On 17/07/20(Fri) 18:15, Stefan Sperling wrote:
> On Fri, Jul 17, 2020 at 03:59:38PM +0200, Stefan Sperling wrote:
> > While measuring Tx performance at a fixed Tx rate with iwm(4) I observed
> > unexpected dips in throughput measured by tcpbench. These dips coincided
> > with one or more gap timeouts shown in 'netstat -W iwm0', such as:
> >     77 input block ack window gaps timed out
> > Which means lost frames on the receive side were stalling subsequent frames
> > and thus slowing tcpbench down.
> > 
> > I decided to disable the gap timeout entirely to see what would happen if
> > those missing frames were immediately skipped rather than waiting for them.
> > The result was stable throughput according to tcpbench.
> > 
> > I then wrote the patch below which keeps the gap timeout intact (it is 
> > needed
> > in case the peer stops sending anything) but skips missing frames at the 
> > head
> > of the Rx block window once a certain amount of frames have queued up. This
> > heuristics avoids having to wait for the timeout to fire in order to get
> > frames flowing again if we lose one of more frames during Rx traffic bursts.
> > 
> > I have picked a threshold of 16 outstanding frames based on local testing.
> > I have no idea if this is a good threshold for everyone. It would help to
> > get some feedback from tests in other RF environments and other types of 
> > access points. Any regressions?
> 
> Next version.
> 
> One problem with the previous patch was that it effectively limited the
> size of the BA window to the arbitrarily chosen limit of 16. We should not
> drop frames which arrive out of order but still fall within the BA window.
> 
> With this version, we allow the entire block ack window (usually 64 frames)
> to fill up beyond the missing frame at the head, and only then bypass the
> gap timeout handler and skip over the missing frame directly. I can still
> trigger this shortcut with tcpbench, and still see the timeout run sometimes.
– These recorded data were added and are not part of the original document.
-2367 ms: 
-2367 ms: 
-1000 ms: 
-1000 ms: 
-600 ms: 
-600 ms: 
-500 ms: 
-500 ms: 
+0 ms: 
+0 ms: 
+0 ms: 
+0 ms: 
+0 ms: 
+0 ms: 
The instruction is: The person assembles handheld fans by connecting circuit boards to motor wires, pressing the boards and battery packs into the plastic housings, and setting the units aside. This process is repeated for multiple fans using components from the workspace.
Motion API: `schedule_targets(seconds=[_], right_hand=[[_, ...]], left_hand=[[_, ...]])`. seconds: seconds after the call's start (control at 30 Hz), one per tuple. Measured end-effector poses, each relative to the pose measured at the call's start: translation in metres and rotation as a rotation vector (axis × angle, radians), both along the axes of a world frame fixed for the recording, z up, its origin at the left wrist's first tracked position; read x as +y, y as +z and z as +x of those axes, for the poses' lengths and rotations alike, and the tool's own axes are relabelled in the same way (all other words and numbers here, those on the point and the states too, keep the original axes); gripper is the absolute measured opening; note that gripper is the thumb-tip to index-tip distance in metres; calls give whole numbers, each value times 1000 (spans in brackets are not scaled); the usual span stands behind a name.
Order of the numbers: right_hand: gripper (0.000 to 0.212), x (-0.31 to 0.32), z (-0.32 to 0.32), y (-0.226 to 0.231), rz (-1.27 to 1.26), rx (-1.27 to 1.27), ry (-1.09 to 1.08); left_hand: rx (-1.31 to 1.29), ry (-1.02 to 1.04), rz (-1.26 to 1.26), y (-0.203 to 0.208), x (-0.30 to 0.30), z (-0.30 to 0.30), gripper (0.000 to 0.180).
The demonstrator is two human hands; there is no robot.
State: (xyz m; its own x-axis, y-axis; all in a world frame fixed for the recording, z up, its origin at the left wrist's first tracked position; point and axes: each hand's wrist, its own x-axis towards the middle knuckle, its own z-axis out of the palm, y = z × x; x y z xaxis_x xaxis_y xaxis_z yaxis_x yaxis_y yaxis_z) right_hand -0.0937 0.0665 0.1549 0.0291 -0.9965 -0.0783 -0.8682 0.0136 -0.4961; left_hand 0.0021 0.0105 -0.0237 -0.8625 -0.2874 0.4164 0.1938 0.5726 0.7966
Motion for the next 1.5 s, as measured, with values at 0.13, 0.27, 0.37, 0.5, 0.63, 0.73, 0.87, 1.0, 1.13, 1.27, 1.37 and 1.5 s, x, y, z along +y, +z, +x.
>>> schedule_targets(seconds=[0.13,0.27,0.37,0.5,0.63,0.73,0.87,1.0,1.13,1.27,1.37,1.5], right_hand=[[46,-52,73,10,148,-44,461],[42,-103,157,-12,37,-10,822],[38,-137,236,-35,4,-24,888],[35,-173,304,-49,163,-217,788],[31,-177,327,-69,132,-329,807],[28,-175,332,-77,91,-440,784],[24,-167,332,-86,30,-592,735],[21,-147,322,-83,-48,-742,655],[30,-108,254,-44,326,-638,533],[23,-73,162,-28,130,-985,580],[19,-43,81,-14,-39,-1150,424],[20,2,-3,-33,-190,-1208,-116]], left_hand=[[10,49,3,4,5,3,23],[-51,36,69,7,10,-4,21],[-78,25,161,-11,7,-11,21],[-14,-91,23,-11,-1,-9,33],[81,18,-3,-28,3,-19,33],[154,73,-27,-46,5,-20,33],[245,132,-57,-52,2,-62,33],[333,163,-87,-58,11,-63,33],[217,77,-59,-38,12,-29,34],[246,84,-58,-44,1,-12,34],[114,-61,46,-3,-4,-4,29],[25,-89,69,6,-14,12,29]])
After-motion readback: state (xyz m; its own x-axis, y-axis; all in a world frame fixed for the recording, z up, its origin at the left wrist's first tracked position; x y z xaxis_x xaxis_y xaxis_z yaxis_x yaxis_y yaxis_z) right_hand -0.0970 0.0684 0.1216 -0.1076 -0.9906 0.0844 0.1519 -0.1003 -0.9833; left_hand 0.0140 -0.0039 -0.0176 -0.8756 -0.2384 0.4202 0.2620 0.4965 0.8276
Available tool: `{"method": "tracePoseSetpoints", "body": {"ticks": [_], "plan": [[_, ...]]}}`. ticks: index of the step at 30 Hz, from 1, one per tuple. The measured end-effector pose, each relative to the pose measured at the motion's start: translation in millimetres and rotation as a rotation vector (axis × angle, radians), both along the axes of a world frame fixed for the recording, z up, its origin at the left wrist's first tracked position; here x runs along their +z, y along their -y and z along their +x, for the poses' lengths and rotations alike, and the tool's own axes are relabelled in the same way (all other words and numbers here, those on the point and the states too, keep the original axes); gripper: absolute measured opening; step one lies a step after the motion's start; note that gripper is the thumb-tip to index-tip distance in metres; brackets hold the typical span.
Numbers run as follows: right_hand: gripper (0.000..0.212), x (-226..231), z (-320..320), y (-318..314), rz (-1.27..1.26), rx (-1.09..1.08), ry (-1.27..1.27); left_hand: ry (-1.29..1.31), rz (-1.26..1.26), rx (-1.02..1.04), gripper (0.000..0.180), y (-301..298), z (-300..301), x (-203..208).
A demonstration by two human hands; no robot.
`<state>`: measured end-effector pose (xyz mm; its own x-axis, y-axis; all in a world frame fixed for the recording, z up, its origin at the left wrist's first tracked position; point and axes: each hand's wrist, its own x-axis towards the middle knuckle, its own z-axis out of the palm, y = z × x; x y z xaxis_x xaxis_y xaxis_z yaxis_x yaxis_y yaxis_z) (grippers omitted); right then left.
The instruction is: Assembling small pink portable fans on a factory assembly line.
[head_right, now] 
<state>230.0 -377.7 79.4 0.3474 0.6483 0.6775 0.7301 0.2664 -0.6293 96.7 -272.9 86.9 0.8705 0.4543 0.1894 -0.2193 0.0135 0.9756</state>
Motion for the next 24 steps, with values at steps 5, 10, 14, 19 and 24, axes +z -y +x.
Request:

> Direct skip should be faster than having to wait for the timeout to run,
> and missing just one out of 64 frames is a common case in my testing.
> 
> Also, I am not quite sure if calling if_input() from a timeout is such a
> good idea. Any opinions about that? This patch still lets the gap timeout
> handler clear the leading gap but avoids flushing buffered frames there.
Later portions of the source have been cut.